**Task requirements**
Begin at the first line below and copy each line exactly, ending with the line where "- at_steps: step" appears.

Dataset entries:
# # #
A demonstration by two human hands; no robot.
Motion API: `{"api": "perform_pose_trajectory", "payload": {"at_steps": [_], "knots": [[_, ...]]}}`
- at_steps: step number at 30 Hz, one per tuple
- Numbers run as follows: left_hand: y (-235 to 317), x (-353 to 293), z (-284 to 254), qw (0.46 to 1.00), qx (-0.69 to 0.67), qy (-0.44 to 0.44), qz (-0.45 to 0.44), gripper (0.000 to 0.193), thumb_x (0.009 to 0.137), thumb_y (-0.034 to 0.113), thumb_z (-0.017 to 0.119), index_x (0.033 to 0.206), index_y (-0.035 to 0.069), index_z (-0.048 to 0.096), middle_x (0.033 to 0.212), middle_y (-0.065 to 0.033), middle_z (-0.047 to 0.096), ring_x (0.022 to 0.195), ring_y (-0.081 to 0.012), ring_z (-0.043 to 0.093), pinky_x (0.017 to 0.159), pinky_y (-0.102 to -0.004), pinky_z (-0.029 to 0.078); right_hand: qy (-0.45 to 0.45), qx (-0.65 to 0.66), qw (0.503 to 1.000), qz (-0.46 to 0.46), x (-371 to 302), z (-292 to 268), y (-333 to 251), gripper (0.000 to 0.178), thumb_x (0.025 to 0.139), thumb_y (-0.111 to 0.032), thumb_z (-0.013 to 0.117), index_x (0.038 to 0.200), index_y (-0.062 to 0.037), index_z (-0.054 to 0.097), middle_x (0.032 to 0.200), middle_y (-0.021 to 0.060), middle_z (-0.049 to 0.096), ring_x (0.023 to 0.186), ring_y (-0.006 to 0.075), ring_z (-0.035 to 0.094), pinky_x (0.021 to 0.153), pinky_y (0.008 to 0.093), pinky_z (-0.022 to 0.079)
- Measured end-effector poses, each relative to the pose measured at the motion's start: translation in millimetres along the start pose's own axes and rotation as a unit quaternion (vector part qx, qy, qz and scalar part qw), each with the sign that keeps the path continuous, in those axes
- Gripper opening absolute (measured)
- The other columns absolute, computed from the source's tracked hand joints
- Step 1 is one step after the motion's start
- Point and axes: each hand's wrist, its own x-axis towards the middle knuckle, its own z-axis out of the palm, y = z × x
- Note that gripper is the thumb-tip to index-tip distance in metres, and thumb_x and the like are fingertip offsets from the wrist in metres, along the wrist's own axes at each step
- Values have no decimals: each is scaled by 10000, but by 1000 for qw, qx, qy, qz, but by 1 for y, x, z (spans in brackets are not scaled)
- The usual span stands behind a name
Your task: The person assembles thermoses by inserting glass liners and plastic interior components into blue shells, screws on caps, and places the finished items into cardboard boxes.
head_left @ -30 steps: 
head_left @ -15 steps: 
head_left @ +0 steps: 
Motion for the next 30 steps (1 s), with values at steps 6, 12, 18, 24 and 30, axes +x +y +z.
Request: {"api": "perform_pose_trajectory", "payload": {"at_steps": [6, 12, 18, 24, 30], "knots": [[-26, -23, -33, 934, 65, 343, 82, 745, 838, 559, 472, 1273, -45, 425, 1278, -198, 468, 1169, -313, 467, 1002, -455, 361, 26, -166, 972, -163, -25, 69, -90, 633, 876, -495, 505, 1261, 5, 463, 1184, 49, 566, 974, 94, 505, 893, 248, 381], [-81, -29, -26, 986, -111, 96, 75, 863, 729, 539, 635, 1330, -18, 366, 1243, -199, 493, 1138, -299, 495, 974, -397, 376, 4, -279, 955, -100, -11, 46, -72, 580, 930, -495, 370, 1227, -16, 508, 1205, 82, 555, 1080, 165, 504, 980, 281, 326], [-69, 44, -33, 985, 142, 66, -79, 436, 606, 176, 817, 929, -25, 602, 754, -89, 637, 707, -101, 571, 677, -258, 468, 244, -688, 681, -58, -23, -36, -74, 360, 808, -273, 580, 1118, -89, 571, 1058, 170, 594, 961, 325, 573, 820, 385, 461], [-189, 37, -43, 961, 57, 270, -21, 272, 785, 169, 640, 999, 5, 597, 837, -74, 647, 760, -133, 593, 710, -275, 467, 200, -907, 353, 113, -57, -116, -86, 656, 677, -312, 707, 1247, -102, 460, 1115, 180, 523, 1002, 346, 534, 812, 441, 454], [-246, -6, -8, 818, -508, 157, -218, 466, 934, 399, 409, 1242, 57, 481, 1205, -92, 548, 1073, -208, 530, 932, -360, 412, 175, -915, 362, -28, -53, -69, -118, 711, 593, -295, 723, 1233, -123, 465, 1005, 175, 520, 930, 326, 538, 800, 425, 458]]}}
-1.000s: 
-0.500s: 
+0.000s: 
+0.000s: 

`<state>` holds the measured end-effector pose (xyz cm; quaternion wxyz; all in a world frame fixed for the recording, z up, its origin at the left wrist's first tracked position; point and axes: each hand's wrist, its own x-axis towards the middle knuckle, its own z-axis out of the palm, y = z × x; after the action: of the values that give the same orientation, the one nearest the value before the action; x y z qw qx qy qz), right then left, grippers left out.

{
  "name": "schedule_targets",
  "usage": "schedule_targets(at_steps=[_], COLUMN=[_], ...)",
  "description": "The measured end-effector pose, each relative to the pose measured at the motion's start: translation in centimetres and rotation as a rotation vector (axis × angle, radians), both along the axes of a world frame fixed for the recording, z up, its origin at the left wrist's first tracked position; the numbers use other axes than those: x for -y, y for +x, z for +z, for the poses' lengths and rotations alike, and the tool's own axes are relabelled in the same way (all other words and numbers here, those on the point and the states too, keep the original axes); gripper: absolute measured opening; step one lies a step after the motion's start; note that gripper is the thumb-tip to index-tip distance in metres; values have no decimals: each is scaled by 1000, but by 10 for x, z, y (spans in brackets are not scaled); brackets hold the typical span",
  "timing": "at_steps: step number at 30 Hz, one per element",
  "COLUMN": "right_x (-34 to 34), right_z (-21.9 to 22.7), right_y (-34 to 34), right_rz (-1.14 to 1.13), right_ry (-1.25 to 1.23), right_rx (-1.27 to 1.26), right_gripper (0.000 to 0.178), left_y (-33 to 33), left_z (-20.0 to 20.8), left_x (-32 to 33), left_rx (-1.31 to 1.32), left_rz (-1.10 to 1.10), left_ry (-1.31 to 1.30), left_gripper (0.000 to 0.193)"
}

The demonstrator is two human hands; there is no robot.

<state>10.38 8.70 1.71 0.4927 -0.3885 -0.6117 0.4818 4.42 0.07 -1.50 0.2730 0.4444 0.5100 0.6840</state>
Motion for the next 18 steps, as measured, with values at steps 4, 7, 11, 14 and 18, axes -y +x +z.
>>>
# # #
**Solution to this task**
A demonstration by two human hands; no robot.
Motion API: `{"api": "perform_pose_trajectory", "payload": {"at_steps": [_], "knots": [[_, ...]]}}`
- at_steps: step number at 30 Hz, one per tuple

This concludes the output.